Bayesian Inverse Transition Learning: Learning Dynamics From Near-Optimal Trajectories

arXiv stat.ML / 4/29/2026

💬 OpinionIdeas & Deep AnalysisModels & Research

Key Points

  • The paper addresses how to estimate true transition dynamics in offline model-based reinforcement learning using only near-optimal expert trajectories.
  • It proposes “Inverse Transition Learning,” a constraint-based method that treats the limited coverage of expert data as a useful feature rather than a limitation.
  • The approach integrates these constraints into a Bayesian framework, yielding a posterior distribution over the transition dynamics.
  • Experiments in synthetic environments and real healthcare tasks (ICU patient management under hypotension) show improved decision-making and provide guidance on when knowledge transfer is likely to succeed.
  • Overall, the work demonstrates that near-optimal behavior can substantially improve model identification and downstream control reliability in offline settings.

Abstract

We consider the problem of estimating the transition dynamics T^* from near-optimal expert trajectories in the context of offline model-based reinforcement learning.

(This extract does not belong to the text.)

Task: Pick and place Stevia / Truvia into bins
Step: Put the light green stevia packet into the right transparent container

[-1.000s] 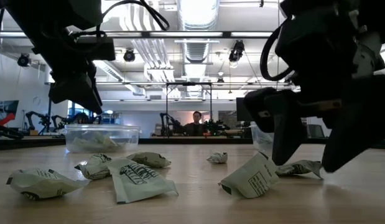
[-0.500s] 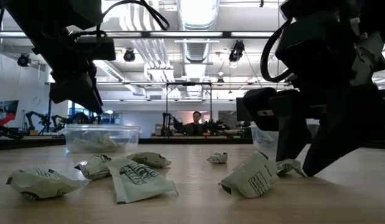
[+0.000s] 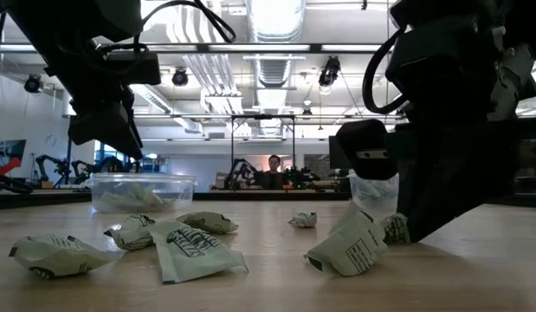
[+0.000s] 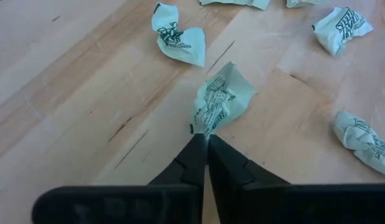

We develop a novel constraint-based method, Inverse Transition Learning, that treats the limited coverage of the expert trajectories as a \emph{feature}: we use the fact that the expert is near-optimal to inform our estimate of T^*. We integrate our constraints into a Bayesian approach. Across both synthetic environments and real healthcare scenarios like Intensive Care Unit (ICU) patient management in hypotension, we demonstrate not only significant improvements in decision-making, but that our posterior can inform when transfer will be successful.